#### Entries shown
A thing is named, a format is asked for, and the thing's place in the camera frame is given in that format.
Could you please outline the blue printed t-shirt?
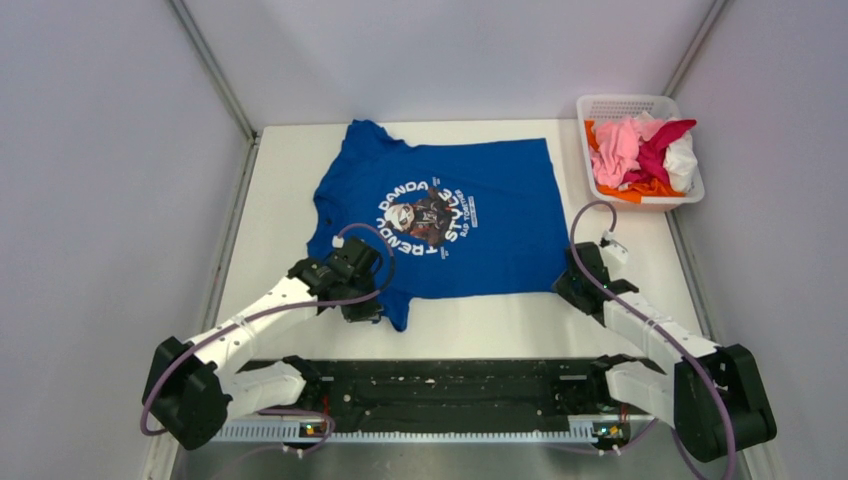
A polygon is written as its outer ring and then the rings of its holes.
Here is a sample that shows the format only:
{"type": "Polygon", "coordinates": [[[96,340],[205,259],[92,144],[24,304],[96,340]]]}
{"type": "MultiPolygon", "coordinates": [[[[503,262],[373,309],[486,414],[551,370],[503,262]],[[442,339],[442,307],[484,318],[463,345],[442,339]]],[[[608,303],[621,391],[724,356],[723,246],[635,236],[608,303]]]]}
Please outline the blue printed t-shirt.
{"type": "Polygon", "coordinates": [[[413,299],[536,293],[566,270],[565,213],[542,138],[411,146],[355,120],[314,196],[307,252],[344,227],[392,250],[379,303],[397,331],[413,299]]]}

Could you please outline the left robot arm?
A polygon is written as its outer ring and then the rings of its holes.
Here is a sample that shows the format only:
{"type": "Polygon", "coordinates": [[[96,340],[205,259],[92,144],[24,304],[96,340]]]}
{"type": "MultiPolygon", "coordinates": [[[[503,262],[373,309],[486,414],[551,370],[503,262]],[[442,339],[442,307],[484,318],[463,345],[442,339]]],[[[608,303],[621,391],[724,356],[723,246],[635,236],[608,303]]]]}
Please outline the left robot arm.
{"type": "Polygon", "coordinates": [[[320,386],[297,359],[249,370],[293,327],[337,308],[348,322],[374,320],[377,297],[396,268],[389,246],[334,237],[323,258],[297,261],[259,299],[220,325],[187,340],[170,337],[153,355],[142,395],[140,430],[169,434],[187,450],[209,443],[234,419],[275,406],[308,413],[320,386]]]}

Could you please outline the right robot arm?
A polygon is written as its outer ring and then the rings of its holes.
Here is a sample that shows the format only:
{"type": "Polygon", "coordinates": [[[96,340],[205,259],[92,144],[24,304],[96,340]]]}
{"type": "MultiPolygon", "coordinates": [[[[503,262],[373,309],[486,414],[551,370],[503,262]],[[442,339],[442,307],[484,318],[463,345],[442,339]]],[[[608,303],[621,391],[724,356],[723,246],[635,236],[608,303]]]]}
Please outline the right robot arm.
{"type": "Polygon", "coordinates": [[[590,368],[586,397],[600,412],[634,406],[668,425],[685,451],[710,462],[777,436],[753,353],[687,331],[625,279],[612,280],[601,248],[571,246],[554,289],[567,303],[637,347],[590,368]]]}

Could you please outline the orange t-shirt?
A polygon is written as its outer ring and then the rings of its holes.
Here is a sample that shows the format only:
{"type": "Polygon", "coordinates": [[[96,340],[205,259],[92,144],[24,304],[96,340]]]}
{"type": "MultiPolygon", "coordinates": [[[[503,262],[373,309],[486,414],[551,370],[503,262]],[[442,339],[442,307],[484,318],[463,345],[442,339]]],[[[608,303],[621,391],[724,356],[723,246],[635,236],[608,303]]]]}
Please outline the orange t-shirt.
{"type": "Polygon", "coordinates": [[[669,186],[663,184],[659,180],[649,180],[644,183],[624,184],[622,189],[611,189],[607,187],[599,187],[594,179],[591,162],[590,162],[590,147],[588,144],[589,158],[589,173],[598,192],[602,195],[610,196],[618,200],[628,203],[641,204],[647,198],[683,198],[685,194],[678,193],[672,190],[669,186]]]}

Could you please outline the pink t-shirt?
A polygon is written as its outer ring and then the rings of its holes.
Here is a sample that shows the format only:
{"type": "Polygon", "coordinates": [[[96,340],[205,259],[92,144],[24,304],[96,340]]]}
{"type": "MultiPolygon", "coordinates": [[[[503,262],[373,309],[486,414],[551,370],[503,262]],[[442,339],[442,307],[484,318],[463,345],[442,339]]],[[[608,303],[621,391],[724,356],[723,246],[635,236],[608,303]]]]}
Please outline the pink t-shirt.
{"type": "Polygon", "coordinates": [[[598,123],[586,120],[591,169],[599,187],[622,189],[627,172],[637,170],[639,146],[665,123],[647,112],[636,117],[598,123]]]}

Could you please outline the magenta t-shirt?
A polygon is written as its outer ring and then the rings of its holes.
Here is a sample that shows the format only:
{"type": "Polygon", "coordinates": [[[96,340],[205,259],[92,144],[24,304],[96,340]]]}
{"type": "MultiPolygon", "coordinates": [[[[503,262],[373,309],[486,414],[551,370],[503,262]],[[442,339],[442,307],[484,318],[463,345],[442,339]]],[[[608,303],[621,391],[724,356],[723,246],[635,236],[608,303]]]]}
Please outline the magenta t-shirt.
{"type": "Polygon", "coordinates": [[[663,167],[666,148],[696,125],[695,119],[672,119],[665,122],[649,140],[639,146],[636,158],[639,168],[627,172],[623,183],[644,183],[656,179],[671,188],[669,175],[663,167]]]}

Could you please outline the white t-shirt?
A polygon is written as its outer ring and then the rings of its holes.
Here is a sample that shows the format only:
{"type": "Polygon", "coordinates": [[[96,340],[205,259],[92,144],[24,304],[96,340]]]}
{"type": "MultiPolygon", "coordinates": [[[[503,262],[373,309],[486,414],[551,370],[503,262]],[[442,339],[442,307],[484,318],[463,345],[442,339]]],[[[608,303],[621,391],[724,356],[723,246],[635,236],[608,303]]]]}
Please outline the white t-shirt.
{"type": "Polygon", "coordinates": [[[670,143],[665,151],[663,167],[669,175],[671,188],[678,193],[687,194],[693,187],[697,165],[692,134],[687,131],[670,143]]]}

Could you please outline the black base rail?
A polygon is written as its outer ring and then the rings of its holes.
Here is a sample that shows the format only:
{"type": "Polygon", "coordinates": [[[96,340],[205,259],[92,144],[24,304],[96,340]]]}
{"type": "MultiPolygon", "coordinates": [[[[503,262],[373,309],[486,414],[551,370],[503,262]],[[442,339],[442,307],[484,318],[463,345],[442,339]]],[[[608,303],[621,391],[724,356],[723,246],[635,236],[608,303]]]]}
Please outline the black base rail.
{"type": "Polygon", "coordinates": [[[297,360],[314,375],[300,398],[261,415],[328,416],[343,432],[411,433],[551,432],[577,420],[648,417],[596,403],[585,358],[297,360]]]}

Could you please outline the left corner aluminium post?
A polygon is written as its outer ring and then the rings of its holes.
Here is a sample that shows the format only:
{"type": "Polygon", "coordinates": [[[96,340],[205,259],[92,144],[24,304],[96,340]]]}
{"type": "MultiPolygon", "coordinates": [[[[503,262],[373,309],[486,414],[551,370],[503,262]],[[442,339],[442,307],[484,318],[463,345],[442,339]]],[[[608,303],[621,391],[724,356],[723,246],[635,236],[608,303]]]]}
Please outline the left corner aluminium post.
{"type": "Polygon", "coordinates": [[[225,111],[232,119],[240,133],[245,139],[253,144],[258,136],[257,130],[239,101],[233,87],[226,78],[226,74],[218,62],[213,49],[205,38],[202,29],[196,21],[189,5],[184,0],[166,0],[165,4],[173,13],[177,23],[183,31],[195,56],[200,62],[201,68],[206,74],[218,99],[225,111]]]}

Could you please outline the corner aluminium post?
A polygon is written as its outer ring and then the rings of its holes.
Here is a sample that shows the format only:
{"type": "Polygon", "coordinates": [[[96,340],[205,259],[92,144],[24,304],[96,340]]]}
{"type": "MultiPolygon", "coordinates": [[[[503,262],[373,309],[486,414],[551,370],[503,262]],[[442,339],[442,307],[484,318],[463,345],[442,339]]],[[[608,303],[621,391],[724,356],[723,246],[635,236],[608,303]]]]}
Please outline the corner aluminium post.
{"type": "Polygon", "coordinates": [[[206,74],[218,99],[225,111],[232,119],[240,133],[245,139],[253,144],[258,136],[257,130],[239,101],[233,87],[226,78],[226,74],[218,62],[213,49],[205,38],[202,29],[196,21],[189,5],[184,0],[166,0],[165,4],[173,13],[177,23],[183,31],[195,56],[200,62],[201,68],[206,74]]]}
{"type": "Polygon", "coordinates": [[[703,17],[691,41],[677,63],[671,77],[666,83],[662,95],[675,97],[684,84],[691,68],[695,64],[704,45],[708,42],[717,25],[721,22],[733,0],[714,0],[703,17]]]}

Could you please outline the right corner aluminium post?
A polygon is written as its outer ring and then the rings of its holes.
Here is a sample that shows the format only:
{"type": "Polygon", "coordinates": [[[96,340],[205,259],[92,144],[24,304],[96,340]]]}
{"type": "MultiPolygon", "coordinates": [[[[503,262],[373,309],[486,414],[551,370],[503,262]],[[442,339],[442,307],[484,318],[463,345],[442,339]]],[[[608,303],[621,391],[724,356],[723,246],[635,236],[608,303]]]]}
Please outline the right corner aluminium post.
########
Work order: Copy word for word the stretch of entries above from the line that has "Please outline the black base rail." through the line that has "Could you please outline the corner", both ends included, and nothing outside it.

Exercise answer:
Please outline the black base rail.
{"type": "Polygon", "coordinates": [[[297,360],[314,375],[300,398],[261,415],[328,416],[343,432],[411,433],[551,432],[577,420],[648,417],[596,403],[585,358],[297,360]]]}

Could you please outline the left corner aluminium post?
A polygon is written as its outer ring and then the rings of its holes.
Here is a sample that shows the format only:
{"type": "Polygon", "coordinates": [[[96,340],[205,259],[92,144],[24,304],[96,340]]]}
{"type": "MultiPolygon", "coordinates": [[[[503,262],[373,309],[486,414],[551,370],[503,262]],[[442,339],[442,307],[484,318],[463,345],[442,339]]],[[[608,303],[621,391],[724,356],[723,246],[635,236],[608,303]]]]}
Please outline the left corner aluminium post.
{"type": "Polygon", "coordinates": [[[225,111],[232,119],[240,133],[245,139],[253,144],[258,136],[257,130],[239,101],[233,87],[226,78],[226,74],[218,62],[213,49],[205,38],[202,29],[196,21],[189,5],[184,0],[166,0],[165,4],[173,13],[177,23],[183,31],[195,56],[200,62],[201,68],[206,74],[218,99],[225,111]]]}

Could you please outline the corner aluminium post?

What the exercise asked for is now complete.